(Beginning of Dataset excerpt)

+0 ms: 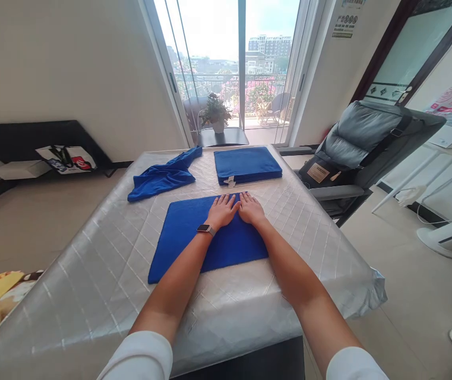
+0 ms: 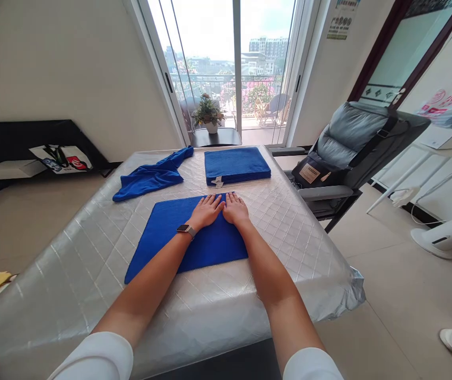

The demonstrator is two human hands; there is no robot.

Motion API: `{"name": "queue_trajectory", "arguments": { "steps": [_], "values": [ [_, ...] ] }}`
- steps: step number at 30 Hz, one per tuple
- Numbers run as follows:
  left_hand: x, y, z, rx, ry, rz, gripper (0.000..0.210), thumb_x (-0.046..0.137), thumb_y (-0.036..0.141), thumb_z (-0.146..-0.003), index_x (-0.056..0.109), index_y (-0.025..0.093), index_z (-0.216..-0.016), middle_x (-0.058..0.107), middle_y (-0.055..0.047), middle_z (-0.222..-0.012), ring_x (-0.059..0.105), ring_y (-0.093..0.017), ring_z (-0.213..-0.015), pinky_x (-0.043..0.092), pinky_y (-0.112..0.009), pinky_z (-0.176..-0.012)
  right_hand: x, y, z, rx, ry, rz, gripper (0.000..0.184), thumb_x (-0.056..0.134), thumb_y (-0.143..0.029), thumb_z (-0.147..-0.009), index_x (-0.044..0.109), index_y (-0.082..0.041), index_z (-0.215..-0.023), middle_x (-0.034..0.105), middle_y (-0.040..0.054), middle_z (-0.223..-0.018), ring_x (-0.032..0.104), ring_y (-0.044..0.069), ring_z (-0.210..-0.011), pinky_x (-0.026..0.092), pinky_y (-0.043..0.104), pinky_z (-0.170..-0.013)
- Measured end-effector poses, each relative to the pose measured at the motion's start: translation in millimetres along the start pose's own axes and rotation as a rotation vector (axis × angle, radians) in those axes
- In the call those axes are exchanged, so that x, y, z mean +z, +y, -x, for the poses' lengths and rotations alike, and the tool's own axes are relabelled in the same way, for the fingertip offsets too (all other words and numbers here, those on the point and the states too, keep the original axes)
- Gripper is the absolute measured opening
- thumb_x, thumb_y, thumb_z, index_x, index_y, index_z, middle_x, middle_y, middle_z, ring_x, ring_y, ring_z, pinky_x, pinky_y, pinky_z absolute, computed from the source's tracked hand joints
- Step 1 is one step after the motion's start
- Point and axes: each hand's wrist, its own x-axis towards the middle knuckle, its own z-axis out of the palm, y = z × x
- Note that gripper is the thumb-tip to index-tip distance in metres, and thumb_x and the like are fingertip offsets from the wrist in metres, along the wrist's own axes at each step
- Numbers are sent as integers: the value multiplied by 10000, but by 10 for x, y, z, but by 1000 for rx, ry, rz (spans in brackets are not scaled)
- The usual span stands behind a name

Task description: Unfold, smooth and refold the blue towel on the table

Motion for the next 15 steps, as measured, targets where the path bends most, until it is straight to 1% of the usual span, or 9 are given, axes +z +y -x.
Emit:
{"name": "queue_trajectory", "arguments": {
  "steps": [2, 5, 8, 10, 12, 15],
  "values": [
    [-64, -241, 118, -63, -20, -29, 701, 246, 547, -1088, 355, 124, -1636, 294, -189, -1707, 232, -310, -1601, 180, -499, -1299, -8, -16, -1, 16, 4, -9, 665, 227, -415, -1089, 258, -92, -1669, 198, 98, -1750, 154, 210, -1621, 138, 382, -1304],
    [-180, -688, 317, -160, -37, -64, 705, 203, 561, -1085, 339, 156, -1646, 284, -165, -1715, 229, -284, -1604, 185, -489, -1296, -16, -20, 3, 22, -6, -13, 677, 228, -439, -1094, 249, -85, -1671, 189, 98, -1752, 148, 210, -1622, 131, 379, -1305],
    [-272, -1173, 536, -273, -32, -98, 708, 197, 555, -1082, 331, 148, -1646, 285, -174, -1712, 232, -284, -1603, 195, -503, -1290, -19, -15, 5, 19, -13, -15, 679, 222, -443, -1098, 244, -82, -1672, 187, 91, -1753, 143, 204, -1623, 123, 370, -1306],
    [-309, -1427, 672, -341, -14, -107, 706, 196, 549, -1080, 324, 149, -1648, 278, -170, -1715, 238, -291, -1601, 218, -520, -1282, -15, -10, 0, 20, -8, -14, 679, 221, -442, -1098, 235, -81, -1674, 185, 88, -1754, 139, 202, -1623, 117, 371, -1307],
    [-327, -1576, 777, -382, 11, -102, 722, 167, 557, -1079, 320, 141, -1648, 272, -168, -1718, 248, -292, -1598, 240, -514, -1278, -9, -5, -9, 26, -7, -9, 679, 224, -442, -1099, 229, -83, -1675, 185, 89, -1755, 136, 202, -1624, 118, 375, -1308],
    [-326, -1618, 847, -392, 24, -93, 775, 131, 590, -1071, 311, 102, -1646, 266, -190, -1717, 257, -296, -1595, 239, -490, -1281, -1, 3, -27, 34, -10, 10, 674, 231, -444, -1099, 233, -98, -1677, 190, 87, -1755, 135, 197, -1624, 126, 375, -1307]
  ]
}}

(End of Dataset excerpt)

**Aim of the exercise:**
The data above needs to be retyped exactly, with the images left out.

**Completed task:**
+0 ms: 
+0 ms: 

The demonstrator is two human hands; there is no robot.

Motion API: `{"name": "queue_trajectory", "arguments": { "steps": [_], "values": [ [_, ...] ] }}`
- steps: step number at 30 Hz, one per tuple
- Numbers run as follows:
  left_hand: x, y, z, rx, ry, rz, gripper (0.000..0.210), thumb_x (-0.046..0.137), thumb_y (-0.036..0.141), thumb_z (-0.146..-0.003), index_x (-0.056..0.109), index_y (-0.025..0.093), index_z (-0.216..-0.016), middle_x (-0.058..0.107), middle_y (-0.055..0.047), middle_z (-0.222..-0.012), ring_x (-0.059..0.105), ring_y (-0.093..0.017), ring_z (-0.213..-0.015), pinky_x (-0.043..0.092), pinky_y (-0.112..0.009), pinky_z (-0.176..-0.012)
  right_hand: x, y, z, rx, ry, rz, gripper (0.000..0.184), thumb_x (-0.056..0.134), thumb_y (-0.143..0.029), thumb_z (-0.147..-0.009), index_x (-0.044..0.109), index_y (-0.082..0.041), index_z (-0.215..-0.023), middle_x (-0.034..0.105), middle_y (-0.040..0.054), middle_z (-0.223..-0.018), ring_x (-0.032..0.104), ring_y (-0.044..0.069), ring_z (-0.210..-0.011), pinky_x (-0.026..0.092), pinky_y (-0.043..0.104), pinky_z (-0.170..-0.013)
- Measured end-effector poses, each relative to the pose measured at the motion's start: translation in millimetres along the start pose's own axes and rotation as a rotation vector (axis × angle, radians) in those axes
- In the call those axes are exchanged, so that x, y, z mean +z, +y, -x, for the poses' lengths and rotations alike, and the tool's own axes are relabelled in the same way, for the fingertip offsets too (all other words and numbers here, those on the point and the states too, keep the original axes)
- Gripper is the absolute measured opening
- thumb_x, thumb_y, thumb_z, index_x, index_y, index_z, middle_x, middle_y, middle_z, ring_x, ring_y, ring_z, pinky_x, pinky_y, pinky_z absolute, computed from the source's tracked hand joints
- Step 1 is one step after the motion's start
- Point and axes: each hand's wrist, its own x-axis towards the middle knuckle, its own z-axis out of the palm, y = z × x
- Note that gripper is the thumb-tip to index-tip distance in metres, and thumb_x and the like are fingertip offsets from the wrist in metres, along the wrist's own axes at each step
- Numbers are sent as integers: the value multiplied by 10000, but by 10 for x, y, z, but by 1000 for rx, ry, rz (spans in brackets are not scaled)
- The usual span stands behind a name

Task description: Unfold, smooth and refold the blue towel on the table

Motion for the next 15 steps, as measured, targets where the path bends most, until it is straight to 1% of the usual span, or 9 are given, axes +z +y -x.
Emit:
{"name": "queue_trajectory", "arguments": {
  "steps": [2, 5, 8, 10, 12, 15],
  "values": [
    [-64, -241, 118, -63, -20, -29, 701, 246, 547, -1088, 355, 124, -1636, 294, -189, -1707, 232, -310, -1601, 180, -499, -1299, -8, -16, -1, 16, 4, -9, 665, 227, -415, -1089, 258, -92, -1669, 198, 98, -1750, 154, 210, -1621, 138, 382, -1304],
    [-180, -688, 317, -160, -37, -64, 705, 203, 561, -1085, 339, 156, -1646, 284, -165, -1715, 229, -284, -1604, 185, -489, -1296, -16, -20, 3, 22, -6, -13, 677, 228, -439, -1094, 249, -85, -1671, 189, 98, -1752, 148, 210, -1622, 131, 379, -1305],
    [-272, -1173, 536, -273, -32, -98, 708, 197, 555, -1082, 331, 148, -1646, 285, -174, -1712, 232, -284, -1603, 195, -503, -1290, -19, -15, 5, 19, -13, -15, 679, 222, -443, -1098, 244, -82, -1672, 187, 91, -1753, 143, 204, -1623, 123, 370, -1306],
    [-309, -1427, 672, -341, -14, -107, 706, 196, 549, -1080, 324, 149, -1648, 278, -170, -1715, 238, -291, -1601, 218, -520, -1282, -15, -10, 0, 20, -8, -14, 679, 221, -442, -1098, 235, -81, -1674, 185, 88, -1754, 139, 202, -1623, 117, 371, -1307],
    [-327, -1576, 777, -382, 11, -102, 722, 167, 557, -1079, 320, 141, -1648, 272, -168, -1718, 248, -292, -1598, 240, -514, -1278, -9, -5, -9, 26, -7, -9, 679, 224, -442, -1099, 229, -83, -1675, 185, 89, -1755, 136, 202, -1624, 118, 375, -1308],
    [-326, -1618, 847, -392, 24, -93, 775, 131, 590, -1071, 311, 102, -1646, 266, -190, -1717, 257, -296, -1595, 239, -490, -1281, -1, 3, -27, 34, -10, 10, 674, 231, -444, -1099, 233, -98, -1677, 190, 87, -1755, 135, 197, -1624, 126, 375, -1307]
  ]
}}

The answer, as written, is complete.